> **Aim of the exercise**
This exercise requires an exact copy of each line from the one containing "Q: Locate the strawberry" down to the last line below.
[[ Input for this task open ]]
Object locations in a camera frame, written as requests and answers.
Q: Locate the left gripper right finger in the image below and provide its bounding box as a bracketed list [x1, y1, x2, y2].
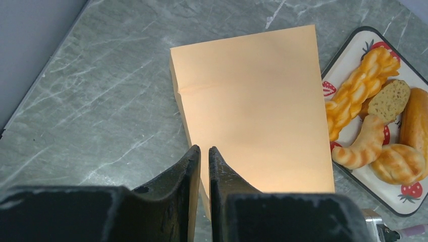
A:
[208, 147, 371, 241]

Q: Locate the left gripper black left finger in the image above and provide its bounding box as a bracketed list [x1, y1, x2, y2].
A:
[1, 145, 201, 241]

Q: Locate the brown paper bag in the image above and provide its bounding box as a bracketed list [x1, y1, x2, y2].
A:
[170, 25, 335, 217]

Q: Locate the curved croissant fake bread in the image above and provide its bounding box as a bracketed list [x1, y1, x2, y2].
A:
[331, 115, 384, 170]

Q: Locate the strawberry pattern tray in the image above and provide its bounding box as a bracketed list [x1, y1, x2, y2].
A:
[322, 26, 427, 216]

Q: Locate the round orange fake bun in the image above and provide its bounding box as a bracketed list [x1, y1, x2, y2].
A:
[369, 144, 426, 185]

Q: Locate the braided orange fake bread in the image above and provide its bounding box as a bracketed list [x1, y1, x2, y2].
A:
[325, 47, 401, 141]

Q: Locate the long orange fake baguette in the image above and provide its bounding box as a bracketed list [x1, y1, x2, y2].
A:
[399, 88, 427, 185]
[[ Input for this task closed ]]
> **Reply**
Q: Locate the strawberry pattern tray in the image above and provide its bounding box as a bracketed list [x1, y1, x2, y2].
A:
[322, 26, 427, 216]

Q: Locate the round orange fake bun in the image above and provide its bounding box as a bracketed list [x1, y1, x2, y2].
A:
[369, 144, 426, 185]

Q: Locate the braided orange fake bread in the image above and provide its bounding box as a bracketed list [x1, y1, x2, y2].
A:
[325, 47, 401, 141]

Q: Locate the long orange fake baguette in the image above and provide its bounding box as a bracketed list [x1, y1, x2, y2].
A:
[399, 88, 427, 185]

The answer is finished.